PROBLEM:
Only the stretch of the listing below that runs from the line with "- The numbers" through the line with "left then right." is to be printed, exactly and with both ends.

------------------------------------------------------------

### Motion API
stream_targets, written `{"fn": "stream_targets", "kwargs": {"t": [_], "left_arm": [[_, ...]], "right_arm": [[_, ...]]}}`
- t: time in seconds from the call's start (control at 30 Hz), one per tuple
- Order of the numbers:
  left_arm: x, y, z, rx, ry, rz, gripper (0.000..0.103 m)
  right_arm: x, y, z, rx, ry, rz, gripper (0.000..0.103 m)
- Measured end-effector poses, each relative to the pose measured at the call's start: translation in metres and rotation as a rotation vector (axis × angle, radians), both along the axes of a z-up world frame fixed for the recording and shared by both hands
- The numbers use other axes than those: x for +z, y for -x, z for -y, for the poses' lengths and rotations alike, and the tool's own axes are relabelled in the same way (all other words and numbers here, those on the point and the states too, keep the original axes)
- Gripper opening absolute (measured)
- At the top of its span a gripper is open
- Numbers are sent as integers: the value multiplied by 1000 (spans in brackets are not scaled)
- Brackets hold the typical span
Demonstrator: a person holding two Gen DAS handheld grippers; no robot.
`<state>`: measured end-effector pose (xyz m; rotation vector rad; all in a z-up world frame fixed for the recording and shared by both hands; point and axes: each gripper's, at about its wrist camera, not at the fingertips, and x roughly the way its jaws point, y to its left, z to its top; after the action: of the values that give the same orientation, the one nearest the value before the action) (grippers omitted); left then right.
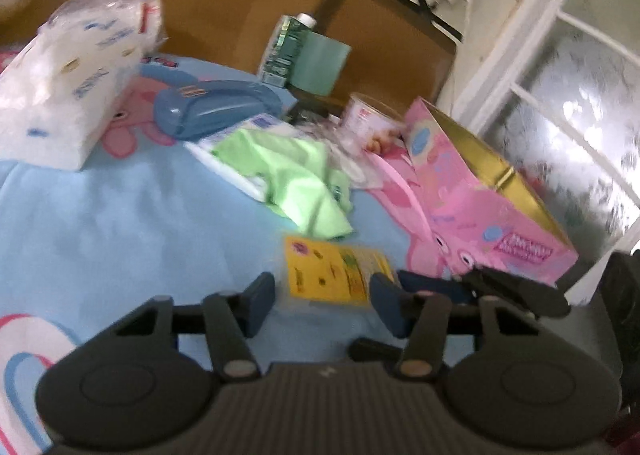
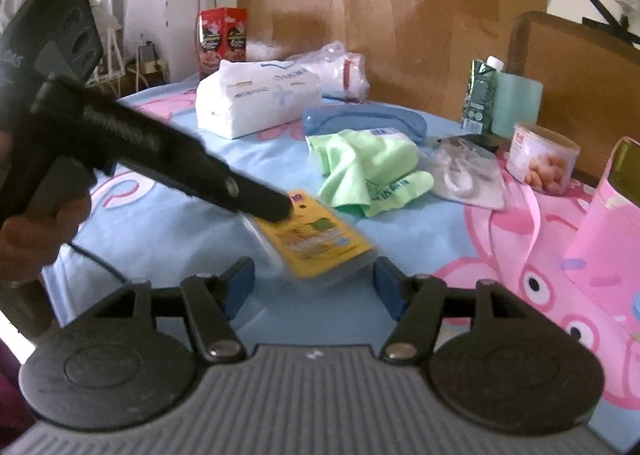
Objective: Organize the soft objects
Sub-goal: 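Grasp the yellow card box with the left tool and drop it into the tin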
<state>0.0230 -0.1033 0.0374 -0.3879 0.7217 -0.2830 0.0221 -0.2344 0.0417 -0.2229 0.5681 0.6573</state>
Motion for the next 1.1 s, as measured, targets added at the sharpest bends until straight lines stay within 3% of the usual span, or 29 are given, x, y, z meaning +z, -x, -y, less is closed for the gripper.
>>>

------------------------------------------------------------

SOLUTION TO THIS PROBLEM:
- The numbers use other axes than those: x for +z, y for -x, z for -y, for the poses' lengths and rotations alike, and the tool's own axes are relabelled in the same way (all other words and numbers here, those on the point and the states too, keep the original axes)
- Gripper opening absolute (measured)
- At the top of its span a gripper is open
- Numbers are sent as integers: the value multiplied by 1000 (spans in brackets are not scaled)
- Brackets hold the typical span
Demonstrator: a person holding two Gen DAS handheld grippers; no robot.
`<state>`: measured end-effector pose (xyz m; rotation vector rad; all in a z-up world frame fixed for the recording and shared by both hands; point and axes: each gripper's, at about its wrist camera, not at the fingertips, and x roughly the way its jaws point, y to its left, z to its top; after the action: of the values that give the same orientation, the one nearest the value before the action) (grippers omitted); left then right.

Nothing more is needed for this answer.